_Exercise description_: Exactly the lines from the start of the data below through the line containing "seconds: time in" must be returned, and no others.

_Provided material_:
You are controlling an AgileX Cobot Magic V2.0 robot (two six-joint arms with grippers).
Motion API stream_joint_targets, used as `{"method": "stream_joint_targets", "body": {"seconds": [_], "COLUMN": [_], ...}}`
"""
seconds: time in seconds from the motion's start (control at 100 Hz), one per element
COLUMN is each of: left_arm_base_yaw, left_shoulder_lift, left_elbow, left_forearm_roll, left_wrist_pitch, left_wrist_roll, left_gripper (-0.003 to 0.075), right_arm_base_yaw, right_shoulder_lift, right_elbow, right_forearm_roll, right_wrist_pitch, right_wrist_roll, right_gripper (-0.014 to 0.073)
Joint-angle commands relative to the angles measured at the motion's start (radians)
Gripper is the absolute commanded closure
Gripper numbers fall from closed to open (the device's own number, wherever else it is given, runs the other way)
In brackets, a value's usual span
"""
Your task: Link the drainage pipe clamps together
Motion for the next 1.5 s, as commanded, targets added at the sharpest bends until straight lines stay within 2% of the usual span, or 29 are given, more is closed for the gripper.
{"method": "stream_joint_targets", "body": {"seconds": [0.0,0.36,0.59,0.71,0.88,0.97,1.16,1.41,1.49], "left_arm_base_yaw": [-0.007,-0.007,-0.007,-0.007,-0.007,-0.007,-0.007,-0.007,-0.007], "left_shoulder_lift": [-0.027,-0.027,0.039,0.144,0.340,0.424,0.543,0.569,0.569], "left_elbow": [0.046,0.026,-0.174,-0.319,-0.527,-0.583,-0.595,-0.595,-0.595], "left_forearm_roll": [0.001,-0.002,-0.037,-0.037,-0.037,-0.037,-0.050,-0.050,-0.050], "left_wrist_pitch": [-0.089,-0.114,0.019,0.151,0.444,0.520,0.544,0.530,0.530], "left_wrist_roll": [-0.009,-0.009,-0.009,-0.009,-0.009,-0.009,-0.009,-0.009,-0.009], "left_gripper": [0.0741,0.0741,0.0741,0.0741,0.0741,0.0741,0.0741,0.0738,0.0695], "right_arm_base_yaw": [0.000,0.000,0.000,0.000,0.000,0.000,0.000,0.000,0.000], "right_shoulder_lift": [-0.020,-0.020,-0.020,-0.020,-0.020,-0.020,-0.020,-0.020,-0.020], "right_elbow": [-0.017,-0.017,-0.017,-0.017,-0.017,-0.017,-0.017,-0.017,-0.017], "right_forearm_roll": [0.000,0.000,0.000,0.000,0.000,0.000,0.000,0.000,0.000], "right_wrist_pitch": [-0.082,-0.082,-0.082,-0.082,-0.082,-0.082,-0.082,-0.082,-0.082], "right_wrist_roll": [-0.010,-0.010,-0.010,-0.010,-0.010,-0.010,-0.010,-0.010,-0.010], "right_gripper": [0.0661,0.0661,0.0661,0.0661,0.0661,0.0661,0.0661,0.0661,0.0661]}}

_Solution for this task_:
You are controlling an AgileX Cobot Magic V2.0 robot (two six-joint arms with grippers).
Motion API stream_joint_targets, used as `{"method": "stream_joint_targets", "body": {"seconds": [_], "COLUMN": [_], ...}}`
"""
seconds: time in seconds from the motion's start (control at 100 Hz), one per element

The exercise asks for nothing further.